• TASK STATEMENT
Write out the whole listing again so that each line matches the original.

• EXERCISE DATA

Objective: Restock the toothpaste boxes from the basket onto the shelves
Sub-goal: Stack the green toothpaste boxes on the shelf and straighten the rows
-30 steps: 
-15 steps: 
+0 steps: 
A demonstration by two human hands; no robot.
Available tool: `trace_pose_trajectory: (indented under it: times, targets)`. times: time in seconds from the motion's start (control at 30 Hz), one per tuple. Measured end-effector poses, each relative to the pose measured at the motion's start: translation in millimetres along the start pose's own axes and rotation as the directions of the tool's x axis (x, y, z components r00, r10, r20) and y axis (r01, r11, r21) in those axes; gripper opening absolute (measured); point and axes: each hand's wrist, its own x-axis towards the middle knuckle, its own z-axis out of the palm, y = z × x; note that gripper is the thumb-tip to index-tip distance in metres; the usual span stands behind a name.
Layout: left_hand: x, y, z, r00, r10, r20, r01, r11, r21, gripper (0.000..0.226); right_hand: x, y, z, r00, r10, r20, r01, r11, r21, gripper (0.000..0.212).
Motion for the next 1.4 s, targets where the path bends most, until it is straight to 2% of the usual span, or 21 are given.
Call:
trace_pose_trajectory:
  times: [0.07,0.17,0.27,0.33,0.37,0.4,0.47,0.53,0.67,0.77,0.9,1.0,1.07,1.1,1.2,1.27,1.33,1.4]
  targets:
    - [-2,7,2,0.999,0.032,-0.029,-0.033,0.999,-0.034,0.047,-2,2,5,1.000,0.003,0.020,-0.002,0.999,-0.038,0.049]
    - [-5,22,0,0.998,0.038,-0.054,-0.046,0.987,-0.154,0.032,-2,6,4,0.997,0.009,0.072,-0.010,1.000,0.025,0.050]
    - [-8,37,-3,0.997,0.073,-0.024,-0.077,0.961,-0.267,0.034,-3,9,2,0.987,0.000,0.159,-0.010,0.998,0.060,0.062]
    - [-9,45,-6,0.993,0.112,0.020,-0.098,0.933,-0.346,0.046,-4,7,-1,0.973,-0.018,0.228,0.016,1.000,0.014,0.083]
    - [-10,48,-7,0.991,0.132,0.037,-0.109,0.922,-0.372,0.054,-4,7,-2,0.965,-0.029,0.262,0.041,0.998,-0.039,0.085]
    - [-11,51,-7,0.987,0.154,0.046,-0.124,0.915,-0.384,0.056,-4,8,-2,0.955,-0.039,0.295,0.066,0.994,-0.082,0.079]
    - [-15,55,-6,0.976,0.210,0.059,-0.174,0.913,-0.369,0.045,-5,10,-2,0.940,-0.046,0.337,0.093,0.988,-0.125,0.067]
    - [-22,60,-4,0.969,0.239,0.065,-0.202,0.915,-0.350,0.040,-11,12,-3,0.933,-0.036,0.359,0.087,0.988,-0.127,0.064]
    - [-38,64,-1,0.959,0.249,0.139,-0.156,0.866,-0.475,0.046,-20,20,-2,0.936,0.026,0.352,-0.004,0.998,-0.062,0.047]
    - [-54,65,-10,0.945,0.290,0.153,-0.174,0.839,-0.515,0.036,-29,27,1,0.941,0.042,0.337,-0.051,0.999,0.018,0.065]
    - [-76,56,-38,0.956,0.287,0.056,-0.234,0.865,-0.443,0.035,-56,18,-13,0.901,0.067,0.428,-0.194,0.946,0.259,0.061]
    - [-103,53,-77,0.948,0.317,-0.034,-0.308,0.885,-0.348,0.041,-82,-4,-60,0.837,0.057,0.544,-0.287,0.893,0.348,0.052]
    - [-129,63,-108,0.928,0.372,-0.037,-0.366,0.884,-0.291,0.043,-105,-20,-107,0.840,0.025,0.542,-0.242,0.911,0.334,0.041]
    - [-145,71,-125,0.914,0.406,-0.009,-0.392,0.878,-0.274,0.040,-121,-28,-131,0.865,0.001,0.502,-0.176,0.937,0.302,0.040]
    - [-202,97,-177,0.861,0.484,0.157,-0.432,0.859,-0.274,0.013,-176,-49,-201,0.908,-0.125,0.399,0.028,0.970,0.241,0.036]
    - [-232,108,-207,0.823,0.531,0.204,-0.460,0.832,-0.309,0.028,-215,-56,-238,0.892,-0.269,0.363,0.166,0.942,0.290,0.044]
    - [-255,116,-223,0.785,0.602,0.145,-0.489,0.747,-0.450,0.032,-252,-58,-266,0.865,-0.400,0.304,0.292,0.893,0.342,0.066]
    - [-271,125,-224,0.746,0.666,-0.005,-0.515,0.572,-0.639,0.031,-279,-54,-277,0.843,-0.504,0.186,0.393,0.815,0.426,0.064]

• THE ANSWER
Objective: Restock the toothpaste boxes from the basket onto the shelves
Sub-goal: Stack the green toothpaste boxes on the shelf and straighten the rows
-30 steps: 
-15 steps: 
+0 steps: 
A demonstration by two human hands; no robot.
Available tool: `trace_pose_trajectory: (indented under it: times, targets)`. times: time in seconds from the motion's start (control at 30 Hz), one per tuple. Measured end-effector poses, each relative to the pose measured at the motion's start: translation in millimetres along the start pose's own axes and rotation as the directions of the tool's x axis (x, y, z components r00, r10, r20) and y axis (r01, r11, r21) in those axes; gripper opening absolute (measured); point and axes: each hand's wrist, its own x-axis towards the middle knuckle, its own z-axis out of the palm, y = z × x; note that gripper is the thumb-tip to index-tip distance in metres; the usual span stands behind a name.
Layout: left_hand: x, y, z, r00, r10, r20, r01, r11, r21, gripper (0.000..0.226); right_hand: x, y, z, r00, r10, r20, r01, r11, r21, gripper (0.000..0.212).
Motion for the next 1.4 s, targets where the path bends most, until it is straight to 2% of the usual span, or 21 are given.
Call:
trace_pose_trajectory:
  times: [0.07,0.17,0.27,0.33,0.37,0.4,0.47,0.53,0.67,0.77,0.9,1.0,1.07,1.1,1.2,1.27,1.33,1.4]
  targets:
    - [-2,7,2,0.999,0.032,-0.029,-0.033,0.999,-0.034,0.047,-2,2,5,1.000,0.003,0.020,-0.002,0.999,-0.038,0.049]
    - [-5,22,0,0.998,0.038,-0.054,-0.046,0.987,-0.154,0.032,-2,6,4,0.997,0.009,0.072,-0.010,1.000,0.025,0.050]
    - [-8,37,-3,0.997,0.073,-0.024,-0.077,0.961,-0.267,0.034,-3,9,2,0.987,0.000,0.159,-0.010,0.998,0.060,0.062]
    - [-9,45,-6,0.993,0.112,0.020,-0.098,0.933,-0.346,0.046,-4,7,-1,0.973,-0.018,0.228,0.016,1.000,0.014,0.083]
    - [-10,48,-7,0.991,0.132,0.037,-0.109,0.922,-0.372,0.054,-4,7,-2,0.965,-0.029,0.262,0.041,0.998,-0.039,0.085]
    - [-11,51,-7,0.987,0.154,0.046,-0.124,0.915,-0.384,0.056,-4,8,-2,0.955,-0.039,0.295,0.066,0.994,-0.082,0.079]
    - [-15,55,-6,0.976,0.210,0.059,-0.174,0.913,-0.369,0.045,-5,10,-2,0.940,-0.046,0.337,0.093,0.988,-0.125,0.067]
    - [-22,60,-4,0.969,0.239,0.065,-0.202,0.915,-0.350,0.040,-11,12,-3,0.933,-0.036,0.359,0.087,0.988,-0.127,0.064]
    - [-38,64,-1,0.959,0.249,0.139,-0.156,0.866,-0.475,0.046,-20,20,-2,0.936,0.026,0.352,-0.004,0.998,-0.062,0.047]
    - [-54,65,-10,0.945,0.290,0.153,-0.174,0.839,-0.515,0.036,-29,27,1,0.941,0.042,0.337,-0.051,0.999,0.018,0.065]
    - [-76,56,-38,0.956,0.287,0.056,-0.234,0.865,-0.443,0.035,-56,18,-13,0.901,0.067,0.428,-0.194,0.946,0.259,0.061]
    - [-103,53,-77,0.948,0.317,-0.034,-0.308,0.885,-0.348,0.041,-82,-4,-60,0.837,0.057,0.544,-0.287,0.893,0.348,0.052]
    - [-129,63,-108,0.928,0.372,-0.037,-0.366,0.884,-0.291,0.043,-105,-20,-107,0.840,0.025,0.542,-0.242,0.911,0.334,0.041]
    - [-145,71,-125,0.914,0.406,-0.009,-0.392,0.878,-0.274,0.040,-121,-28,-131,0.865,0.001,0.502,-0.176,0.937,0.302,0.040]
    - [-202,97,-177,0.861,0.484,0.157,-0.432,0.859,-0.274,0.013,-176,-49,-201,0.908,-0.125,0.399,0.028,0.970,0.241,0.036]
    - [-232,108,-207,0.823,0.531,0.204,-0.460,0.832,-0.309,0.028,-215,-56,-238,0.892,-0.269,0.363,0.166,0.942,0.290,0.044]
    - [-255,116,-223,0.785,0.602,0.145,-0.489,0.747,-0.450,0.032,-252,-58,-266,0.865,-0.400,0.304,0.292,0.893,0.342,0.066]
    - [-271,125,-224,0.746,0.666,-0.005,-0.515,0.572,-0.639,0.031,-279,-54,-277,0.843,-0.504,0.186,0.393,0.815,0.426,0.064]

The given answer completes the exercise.